### [EXERCISE REQUIREMENTS]
All lines in the data that hold the word "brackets" need copying.

** Opening GIVEN RECORDS block **

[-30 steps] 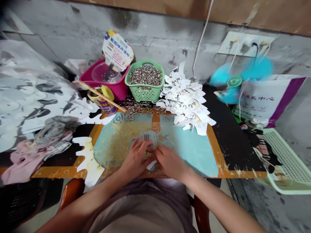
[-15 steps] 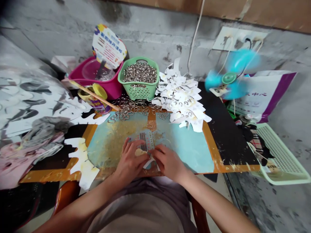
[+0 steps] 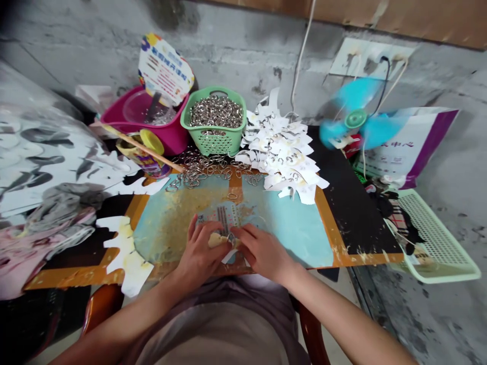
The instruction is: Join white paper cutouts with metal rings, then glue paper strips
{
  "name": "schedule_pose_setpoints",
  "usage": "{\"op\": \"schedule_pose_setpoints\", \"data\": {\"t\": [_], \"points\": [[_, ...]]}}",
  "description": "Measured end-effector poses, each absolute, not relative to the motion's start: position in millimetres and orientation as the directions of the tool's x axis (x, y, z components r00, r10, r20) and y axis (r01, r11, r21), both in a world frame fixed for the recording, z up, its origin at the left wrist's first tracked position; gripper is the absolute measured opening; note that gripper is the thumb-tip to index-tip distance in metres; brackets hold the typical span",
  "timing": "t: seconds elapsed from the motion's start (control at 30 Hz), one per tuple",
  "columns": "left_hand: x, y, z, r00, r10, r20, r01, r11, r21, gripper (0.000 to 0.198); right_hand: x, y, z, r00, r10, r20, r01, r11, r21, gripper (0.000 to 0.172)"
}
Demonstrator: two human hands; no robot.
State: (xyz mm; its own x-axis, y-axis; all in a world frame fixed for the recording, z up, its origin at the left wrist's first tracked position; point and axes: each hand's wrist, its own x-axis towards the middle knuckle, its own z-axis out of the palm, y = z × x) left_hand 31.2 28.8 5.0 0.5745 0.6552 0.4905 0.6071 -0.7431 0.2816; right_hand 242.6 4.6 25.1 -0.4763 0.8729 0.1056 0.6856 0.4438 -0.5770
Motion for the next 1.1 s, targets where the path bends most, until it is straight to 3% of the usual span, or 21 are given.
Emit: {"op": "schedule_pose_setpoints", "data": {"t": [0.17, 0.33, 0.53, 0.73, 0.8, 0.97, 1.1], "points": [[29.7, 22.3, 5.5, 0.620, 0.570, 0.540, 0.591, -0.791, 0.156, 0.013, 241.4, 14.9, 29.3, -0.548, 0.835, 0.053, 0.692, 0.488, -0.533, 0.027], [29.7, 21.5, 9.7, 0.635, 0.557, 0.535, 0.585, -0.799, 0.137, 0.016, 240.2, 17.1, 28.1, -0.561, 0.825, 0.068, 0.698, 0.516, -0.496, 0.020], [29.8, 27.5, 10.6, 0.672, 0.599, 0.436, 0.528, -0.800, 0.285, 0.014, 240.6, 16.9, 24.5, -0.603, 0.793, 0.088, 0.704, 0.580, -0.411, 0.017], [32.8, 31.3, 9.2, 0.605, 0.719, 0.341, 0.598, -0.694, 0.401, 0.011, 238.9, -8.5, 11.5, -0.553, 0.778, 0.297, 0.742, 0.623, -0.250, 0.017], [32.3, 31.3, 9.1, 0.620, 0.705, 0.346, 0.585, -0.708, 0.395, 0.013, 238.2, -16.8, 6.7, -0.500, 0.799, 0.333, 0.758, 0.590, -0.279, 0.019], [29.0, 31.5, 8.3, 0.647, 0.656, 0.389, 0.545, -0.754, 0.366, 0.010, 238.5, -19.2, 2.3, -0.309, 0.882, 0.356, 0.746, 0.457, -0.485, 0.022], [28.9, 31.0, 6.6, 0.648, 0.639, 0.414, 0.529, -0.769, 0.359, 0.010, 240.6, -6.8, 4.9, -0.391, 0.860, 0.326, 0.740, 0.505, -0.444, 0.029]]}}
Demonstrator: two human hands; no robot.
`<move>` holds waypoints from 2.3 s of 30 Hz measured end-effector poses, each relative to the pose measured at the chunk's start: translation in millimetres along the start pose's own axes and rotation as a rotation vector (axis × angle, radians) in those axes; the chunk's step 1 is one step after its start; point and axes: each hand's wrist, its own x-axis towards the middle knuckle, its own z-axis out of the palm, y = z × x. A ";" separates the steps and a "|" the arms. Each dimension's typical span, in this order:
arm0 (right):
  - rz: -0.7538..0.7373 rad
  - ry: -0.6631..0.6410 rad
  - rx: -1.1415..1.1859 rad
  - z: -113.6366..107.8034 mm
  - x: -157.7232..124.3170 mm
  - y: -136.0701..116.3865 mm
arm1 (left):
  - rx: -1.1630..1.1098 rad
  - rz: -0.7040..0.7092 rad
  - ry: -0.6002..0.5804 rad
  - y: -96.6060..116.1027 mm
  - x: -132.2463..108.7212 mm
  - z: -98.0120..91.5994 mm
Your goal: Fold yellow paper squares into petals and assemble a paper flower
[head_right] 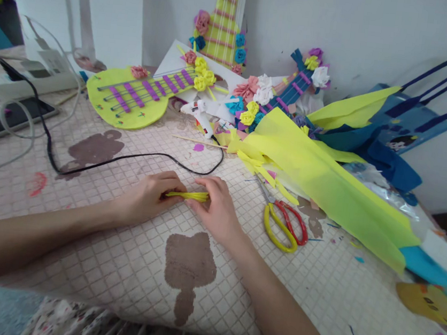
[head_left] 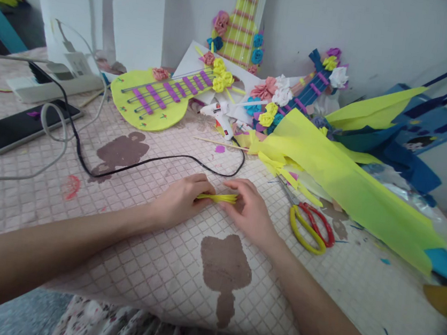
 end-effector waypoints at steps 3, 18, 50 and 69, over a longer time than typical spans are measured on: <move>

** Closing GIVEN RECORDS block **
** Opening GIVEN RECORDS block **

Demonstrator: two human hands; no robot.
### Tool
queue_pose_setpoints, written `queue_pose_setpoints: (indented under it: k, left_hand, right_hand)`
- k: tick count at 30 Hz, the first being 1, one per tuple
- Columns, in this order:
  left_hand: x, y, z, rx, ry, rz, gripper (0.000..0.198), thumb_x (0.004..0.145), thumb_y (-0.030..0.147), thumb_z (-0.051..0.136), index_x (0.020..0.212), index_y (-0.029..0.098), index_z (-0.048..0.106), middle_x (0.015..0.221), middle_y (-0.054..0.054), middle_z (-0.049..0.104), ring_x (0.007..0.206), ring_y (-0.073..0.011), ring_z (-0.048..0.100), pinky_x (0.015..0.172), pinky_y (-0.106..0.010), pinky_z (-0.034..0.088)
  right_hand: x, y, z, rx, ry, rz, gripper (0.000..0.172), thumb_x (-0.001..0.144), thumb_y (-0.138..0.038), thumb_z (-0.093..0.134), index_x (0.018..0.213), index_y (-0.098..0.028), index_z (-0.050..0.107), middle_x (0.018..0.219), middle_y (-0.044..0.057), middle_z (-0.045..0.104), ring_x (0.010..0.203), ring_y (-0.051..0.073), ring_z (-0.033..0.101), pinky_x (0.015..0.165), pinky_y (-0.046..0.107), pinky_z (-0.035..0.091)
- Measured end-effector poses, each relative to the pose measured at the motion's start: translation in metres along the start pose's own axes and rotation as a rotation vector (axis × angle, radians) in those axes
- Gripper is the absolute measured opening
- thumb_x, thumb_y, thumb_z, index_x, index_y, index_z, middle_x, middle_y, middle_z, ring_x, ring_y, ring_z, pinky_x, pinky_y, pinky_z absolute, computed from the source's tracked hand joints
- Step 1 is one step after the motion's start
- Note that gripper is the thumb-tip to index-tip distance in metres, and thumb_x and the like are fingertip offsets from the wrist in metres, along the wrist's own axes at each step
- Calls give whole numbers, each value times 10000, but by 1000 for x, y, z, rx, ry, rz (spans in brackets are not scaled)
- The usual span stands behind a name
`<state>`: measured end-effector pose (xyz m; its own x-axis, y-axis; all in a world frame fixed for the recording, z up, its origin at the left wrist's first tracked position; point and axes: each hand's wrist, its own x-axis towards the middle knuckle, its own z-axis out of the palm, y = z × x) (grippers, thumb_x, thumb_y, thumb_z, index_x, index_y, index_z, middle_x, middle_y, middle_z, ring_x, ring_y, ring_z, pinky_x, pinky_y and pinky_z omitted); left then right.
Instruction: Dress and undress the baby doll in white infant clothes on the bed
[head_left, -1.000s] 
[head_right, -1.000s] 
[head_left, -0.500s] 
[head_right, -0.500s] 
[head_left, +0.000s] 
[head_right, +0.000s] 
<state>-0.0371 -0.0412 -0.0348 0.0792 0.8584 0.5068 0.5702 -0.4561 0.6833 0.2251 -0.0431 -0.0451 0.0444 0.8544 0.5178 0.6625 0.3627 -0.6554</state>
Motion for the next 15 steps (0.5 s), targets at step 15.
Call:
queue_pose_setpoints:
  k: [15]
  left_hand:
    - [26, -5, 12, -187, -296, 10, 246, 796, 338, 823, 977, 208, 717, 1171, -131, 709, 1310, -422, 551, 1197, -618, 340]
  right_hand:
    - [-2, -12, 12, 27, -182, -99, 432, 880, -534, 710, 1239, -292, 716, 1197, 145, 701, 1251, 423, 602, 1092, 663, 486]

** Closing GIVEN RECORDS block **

### [RESULT]
  "description": "Measured end-effector poses, each absolute, not relative to the motion's start: position in millimetres and orientation as the directions of the tool's x axis (x, y, z components r00, r10, r20) and y axis (r01, r11, r21), both in a world frame fixed for the recording, z up, its origin at the left wrist's first tracked position; gripper is the absolute measured opening; note that gripper is the thumb-tip to index-tip distance in metres; brackets hold the typical span",
- Calls give whole numbers, each value times 10000, but by 1000 for x, y, z, rx, ry, rz (spans in brackets are not scaled)

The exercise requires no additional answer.